■ Work to complete:
Gather all lines in the data that hold the string "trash".

(Data items)
--- START ---

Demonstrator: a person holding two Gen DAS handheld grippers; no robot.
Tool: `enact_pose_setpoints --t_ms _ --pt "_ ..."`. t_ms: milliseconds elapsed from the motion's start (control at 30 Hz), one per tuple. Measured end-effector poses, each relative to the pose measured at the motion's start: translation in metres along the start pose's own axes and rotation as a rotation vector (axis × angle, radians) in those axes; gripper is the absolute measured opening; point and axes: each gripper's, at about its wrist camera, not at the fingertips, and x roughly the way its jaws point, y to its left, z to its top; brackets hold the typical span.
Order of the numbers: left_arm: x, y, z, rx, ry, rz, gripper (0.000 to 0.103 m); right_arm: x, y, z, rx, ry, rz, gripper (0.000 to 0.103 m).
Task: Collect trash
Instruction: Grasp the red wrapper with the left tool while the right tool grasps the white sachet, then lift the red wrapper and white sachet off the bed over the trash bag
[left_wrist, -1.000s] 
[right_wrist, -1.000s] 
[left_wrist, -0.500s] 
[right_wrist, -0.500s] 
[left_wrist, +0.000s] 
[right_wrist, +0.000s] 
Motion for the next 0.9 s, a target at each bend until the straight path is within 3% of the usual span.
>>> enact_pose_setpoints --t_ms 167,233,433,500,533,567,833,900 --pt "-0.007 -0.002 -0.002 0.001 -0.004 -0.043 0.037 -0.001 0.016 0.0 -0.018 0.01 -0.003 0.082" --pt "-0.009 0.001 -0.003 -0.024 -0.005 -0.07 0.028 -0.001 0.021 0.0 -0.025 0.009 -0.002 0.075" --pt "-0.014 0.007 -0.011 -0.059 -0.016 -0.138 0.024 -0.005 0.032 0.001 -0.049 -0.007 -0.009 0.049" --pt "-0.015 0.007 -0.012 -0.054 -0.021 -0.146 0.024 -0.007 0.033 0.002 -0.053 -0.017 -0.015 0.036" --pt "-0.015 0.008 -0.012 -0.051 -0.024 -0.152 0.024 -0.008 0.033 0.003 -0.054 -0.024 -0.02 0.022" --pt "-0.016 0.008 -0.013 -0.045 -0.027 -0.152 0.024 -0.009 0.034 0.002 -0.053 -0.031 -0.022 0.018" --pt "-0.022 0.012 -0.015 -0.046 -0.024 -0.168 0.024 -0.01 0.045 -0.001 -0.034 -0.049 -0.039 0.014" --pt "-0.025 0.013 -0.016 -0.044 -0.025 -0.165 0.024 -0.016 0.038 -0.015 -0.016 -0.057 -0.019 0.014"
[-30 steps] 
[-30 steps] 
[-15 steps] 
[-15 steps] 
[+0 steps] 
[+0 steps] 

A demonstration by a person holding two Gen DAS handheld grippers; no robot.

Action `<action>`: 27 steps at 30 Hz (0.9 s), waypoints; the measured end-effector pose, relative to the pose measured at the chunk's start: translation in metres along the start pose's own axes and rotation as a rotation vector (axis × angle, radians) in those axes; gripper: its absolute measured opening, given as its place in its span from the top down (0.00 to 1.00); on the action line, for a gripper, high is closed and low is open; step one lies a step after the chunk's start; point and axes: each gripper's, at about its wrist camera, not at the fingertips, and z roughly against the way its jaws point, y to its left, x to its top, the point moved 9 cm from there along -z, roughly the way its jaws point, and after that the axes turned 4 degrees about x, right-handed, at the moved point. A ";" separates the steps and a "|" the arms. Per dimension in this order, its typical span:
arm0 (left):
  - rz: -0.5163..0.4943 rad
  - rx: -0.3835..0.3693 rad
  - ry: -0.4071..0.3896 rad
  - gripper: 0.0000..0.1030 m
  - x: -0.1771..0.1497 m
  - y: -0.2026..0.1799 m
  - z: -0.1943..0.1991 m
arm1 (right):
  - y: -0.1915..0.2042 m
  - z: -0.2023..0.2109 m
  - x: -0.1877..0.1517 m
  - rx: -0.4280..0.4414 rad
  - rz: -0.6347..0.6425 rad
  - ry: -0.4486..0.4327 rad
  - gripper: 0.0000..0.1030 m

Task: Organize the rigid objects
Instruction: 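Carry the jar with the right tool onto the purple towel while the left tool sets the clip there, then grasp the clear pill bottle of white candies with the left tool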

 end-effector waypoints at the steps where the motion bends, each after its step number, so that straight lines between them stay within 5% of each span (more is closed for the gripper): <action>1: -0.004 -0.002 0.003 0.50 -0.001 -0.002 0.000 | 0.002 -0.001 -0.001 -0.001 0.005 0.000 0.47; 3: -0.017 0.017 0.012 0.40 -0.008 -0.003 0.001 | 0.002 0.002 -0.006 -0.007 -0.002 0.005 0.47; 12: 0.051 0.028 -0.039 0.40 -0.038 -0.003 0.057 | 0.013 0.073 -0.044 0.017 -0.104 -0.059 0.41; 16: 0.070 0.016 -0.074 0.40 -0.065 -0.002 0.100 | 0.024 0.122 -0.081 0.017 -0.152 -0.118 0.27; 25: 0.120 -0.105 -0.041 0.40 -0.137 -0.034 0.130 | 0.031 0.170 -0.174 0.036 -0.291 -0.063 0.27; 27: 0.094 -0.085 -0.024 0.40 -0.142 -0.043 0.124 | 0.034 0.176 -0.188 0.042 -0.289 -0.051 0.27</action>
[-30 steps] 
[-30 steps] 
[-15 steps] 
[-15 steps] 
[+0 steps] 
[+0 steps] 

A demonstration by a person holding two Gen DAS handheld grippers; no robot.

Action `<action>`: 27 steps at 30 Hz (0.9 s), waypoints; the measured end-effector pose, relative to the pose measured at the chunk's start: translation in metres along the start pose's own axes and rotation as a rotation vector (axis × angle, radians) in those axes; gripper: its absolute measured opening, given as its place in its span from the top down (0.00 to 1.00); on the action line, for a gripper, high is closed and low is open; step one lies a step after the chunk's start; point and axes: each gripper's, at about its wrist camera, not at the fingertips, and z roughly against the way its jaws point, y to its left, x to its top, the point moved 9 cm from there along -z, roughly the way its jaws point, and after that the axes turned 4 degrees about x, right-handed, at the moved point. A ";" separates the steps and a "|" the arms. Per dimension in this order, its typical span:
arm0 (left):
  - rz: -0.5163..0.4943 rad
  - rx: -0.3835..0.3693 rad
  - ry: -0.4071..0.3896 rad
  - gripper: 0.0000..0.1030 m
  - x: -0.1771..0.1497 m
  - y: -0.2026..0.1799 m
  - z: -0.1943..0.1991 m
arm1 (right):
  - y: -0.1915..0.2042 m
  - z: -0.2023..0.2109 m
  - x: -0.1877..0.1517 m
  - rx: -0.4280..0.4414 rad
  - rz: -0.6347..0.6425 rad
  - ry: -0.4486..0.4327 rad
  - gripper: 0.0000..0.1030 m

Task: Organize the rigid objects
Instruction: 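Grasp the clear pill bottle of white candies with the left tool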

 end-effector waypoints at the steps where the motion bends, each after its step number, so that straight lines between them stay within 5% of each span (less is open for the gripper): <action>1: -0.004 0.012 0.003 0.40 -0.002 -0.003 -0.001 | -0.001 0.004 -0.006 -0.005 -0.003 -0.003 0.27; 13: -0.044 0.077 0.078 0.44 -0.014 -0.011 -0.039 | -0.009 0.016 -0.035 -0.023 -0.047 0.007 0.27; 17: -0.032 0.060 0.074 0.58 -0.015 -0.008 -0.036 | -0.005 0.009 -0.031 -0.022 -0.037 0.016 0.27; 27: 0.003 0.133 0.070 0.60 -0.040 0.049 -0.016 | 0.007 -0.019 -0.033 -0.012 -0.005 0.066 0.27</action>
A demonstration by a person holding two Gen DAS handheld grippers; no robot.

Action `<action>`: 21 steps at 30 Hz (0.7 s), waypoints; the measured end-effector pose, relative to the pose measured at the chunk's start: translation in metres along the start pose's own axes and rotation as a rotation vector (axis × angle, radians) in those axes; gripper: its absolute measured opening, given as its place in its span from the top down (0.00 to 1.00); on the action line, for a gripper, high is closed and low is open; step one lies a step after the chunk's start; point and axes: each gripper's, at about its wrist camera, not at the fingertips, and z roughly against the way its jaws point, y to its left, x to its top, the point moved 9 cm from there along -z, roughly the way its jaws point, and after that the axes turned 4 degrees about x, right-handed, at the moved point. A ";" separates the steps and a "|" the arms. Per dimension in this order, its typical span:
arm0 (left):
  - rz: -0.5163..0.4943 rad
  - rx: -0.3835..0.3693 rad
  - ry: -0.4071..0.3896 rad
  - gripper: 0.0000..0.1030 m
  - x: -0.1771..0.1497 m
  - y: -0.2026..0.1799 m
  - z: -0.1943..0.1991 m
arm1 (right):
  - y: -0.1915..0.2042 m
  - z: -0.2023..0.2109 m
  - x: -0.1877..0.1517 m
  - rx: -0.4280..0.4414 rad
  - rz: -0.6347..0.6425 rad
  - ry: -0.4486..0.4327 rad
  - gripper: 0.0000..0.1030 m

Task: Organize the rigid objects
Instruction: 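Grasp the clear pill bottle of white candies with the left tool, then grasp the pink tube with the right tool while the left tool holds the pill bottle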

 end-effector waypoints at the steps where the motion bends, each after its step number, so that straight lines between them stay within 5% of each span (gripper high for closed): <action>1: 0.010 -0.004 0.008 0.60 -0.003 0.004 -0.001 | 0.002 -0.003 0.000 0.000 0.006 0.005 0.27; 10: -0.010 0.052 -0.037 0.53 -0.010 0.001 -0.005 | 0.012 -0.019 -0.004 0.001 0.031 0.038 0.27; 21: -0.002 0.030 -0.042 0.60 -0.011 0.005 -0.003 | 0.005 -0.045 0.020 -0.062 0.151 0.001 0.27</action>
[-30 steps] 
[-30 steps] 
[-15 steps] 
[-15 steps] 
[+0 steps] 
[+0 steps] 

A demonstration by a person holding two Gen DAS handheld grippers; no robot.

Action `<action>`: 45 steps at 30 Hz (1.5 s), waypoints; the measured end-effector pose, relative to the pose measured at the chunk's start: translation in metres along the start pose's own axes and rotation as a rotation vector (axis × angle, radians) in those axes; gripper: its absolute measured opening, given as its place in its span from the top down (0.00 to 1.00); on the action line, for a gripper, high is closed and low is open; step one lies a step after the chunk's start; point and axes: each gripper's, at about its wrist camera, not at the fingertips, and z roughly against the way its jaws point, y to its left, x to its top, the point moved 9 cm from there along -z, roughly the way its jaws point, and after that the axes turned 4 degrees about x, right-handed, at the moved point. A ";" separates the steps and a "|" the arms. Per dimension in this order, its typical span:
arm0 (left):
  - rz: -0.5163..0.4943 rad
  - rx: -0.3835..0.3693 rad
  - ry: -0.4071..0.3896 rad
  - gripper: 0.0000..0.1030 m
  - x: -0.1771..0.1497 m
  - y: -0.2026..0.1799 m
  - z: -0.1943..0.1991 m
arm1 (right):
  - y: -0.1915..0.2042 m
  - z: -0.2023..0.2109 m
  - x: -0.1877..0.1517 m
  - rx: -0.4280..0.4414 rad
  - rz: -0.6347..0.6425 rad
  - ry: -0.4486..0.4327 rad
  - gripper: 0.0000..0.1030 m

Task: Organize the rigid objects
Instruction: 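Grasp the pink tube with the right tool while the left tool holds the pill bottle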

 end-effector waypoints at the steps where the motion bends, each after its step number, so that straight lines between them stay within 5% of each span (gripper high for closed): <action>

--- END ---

■ Answer to the exercise:
Task: Collect trash
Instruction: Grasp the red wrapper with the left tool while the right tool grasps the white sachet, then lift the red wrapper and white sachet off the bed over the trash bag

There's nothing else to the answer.